Has the trajectory of a suspense novel, but that doesn't work well when examining the more inward and delicate subject matter of a marriage's falling apart. MacDonald relies on violence and extreme character types here, which feel out of place. The grace of his language gives a pleasant tingle of surprise in the context of a Travis McGee/Suspense/Adventure novel, but when he stretches for beauty of expression in this book, the language comes off as contrived, most notably the extended "evil plant" metaphor.
Unmistakably MacDonald with his observation, judgement and moralism. Perhaps an early Peyton Place. (I think this came before.) One can feel the ruthless July heat and potty their lack of contemporary air conditioning. Much drinking, and perhaps some of Sam Rice's worry about becoming another man in a gray flannel sit is a reflection of MacDonald's own hope of being genuine.
“Cancel All Our Vows” is not a mystery or crime novel. Written in 1953, it is a character study of misses. Missed opportunities, miscommunication, avoidable mishaps and misplaced anger. It is part and parcel of that never never land of the early 1950s—those supposedly halcyon days that in reality were rife with double standards and false morality.
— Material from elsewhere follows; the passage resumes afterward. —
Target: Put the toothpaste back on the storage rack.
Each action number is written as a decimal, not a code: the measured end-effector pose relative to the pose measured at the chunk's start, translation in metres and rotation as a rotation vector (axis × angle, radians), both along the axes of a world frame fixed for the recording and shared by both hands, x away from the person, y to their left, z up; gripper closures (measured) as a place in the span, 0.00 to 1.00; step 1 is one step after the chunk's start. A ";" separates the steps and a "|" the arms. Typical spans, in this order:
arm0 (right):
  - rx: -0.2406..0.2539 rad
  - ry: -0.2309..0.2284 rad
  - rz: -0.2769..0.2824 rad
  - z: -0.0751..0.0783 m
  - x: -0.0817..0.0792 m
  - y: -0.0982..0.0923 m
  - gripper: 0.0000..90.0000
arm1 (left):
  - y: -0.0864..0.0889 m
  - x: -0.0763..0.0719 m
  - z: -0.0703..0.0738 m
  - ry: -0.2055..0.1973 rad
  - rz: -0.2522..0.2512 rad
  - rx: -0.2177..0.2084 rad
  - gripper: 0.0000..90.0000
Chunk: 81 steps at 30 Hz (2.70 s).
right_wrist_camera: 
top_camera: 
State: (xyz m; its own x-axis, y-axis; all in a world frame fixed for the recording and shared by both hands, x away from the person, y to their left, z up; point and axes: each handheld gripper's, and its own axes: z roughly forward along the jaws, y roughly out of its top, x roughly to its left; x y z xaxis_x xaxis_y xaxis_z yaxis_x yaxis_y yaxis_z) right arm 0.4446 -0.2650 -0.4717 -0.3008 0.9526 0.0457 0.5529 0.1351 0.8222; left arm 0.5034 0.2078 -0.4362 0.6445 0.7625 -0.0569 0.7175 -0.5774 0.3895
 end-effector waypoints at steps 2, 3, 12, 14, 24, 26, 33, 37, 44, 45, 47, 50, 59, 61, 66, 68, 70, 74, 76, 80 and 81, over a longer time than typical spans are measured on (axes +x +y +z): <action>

I found this book disturbing. Reading the slang of the 1950’s casual conversations was fun. I was not satisfied with the ending. I am trying to decide if I should throw this copy in the garbage, or recycle it....
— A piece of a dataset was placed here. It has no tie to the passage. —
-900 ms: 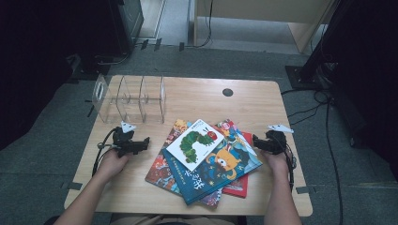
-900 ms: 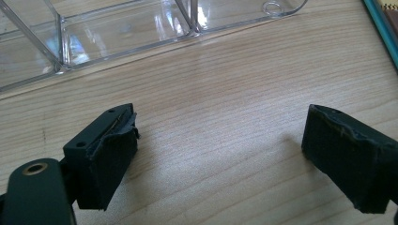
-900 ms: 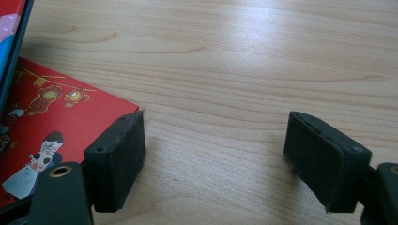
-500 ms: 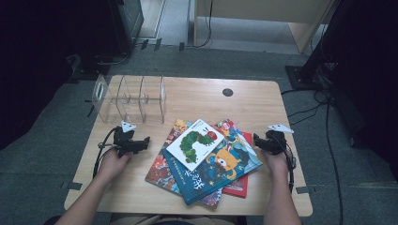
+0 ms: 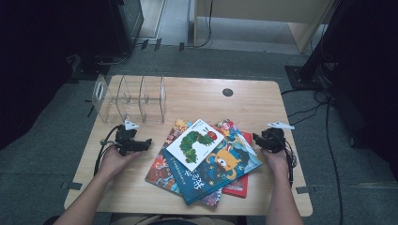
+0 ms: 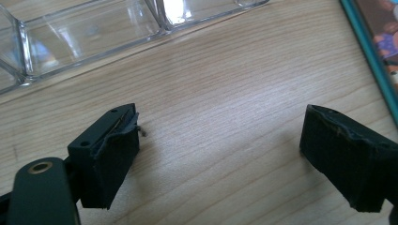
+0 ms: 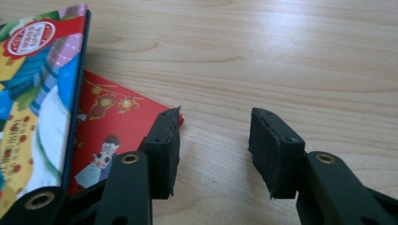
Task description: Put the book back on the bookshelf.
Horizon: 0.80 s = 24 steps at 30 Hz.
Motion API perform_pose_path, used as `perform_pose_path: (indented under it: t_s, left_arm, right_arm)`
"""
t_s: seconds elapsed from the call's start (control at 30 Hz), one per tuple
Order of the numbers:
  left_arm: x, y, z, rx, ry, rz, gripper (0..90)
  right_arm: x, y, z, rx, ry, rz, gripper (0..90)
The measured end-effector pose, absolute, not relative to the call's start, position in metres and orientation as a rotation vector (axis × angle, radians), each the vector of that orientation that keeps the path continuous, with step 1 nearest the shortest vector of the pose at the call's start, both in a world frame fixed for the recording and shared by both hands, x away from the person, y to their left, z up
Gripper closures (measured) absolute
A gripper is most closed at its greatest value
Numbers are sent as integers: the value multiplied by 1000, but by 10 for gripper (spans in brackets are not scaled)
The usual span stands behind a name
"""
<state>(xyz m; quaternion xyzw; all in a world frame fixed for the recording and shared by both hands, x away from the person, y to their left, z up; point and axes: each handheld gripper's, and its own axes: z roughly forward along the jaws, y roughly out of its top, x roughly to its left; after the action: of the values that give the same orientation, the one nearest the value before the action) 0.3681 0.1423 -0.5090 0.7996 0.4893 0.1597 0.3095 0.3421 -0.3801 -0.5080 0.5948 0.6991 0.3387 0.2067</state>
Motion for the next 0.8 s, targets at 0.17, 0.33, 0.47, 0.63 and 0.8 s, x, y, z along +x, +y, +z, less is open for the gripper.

Took awhile to get going, I even considering quitting, but this is JDM, so I thought I'd stick with it and see what happened and it got better, and I'm glad I did. It's slow but good.
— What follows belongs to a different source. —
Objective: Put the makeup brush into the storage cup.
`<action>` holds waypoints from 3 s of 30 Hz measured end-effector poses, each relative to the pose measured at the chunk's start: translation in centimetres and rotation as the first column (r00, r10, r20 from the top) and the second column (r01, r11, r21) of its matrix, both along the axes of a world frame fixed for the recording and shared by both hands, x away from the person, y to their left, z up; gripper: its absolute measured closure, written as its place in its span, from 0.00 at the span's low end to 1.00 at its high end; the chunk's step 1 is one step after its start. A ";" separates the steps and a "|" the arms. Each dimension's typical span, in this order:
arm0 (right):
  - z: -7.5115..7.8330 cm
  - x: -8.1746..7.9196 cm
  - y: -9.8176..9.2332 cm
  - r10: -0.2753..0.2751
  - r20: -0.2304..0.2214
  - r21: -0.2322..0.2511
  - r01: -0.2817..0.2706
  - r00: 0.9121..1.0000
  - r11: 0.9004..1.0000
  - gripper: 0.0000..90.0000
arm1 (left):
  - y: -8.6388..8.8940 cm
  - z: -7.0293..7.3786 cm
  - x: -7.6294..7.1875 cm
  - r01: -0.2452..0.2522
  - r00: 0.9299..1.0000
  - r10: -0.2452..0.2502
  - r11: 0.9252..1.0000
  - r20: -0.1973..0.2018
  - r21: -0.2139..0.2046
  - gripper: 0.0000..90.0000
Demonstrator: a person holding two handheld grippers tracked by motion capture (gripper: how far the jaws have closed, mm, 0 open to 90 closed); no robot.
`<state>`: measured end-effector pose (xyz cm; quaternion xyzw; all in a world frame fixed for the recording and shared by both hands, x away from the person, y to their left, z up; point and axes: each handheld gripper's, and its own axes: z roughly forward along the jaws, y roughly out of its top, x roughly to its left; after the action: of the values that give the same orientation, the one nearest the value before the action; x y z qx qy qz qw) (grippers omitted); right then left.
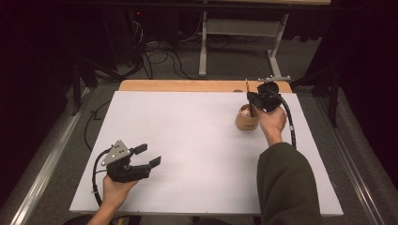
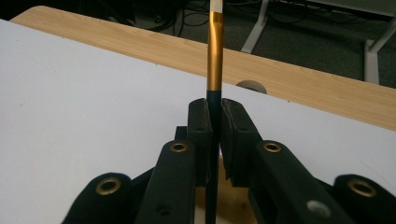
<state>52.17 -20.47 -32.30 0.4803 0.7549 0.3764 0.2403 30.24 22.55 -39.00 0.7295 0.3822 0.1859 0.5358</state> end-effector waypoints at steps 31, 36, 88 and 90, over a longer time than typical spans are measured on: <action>-0.1 -1.0 -0.9 -0.005 -0.032 0.035 0.006 0.999 0.999 0.65 | -0.1 0.0 0.0 -0.003 1.000 0.003 1.000 0.000 -0.001 0.31; 0.0 -1.2 -1.0 -0.008 -0.022 0.036 0.009 1.000 0.999 0.63 | -0.1 0.0 0.0 -0.003 1.000 0.003 1.000 0.000 -0.001 0.31; 0.9 -3.7 -1.9 0.035 0.023 0.067 -0.037 0.999 0.997 0.58 | -0.1 0.0 0.0 0.000 1.000 0.000 1.000 0.001 0.000 0.31; 1.0 -3.7 -2.0 0.035 0.024 0.065 -0.037 0.999 0.997 0.58 | -0.1 0.0 0.0 -0.001 1.000 0.001 1.000 0.002 -0.001 0.31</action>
<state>48.45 -22.49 -31.32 0.4698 0.7478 0.4109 0.2263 30.23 22.48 -39.00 0.7291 0.3821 0.1864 0.5364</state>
Pretty good. All about affairs in 1953. She allows herself to be raped by a college football stud and then feels very bad. He finds out, hits the roof and decides to go for the wife of an underling who is very forward and weird. It is d-r-a-g-g-y seeing some of it play out at such length. More like a documentary at some point and I was ready to move on with the story a few times. Still, good core MacDonald book.
This entire review has been hidden because of spoilers.
Of course well written, but boring and sometimes hard to get through a chapter. No mystery or crimes here, just a detailed mid-century character study about infidelity in society.